What is expected
Exactly the lines from the one with "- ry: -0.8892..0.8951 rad" to the end of the data below should be set down, and no others.

Supplied information
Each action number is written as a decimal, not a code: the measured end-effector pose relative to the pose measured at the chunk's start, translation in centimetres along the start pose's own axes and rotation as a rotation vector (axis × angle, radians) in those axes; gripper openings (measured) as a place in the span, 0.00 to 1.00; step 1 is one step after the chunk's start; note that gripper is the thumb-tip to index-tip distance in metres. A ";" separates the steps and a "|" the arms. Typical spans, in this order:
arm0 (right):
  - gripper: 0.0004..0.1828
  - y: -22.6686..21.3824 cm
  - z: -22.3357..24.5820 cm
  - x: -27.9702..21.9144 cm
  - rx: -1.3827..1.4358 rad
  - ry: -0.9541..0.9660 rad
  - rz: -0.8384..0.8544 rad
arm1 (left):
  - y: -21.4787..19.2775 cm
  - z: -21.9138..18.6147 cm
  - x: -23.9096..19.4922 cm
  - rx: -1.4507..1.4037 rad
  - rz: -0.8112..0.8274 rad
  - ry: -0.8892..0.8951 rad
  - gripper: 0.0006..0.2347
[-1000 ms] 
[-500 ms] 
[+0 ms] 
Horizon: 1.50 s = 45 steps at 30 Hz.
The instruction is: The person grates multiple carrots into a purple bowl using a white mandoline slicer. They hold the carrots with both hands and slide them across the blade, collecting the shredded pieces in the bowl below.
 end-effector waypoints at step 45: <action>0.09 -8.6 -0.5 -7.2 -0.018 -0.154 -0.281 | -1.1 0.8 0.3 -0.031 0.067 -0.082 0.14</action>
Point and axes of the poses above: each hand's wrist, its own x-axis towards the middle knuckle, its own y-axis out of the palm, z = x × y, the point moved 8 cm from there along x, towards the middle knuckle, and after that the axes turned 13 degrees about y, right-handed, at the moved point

Exercise response
  - ry: -0.8892..0.8951 rad
  - gripper: 0.0006..0.2347
[-1000 ms] 
[-500 ms] 
[+0 ms] 
Horizon: 1.50 s = 45 steps at 30 Hz.
The instruction is: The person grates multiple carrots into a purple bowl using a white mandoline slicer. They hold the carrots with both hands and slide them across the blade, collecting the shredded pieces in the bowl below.
 end-effector waypoints at step 45: <action>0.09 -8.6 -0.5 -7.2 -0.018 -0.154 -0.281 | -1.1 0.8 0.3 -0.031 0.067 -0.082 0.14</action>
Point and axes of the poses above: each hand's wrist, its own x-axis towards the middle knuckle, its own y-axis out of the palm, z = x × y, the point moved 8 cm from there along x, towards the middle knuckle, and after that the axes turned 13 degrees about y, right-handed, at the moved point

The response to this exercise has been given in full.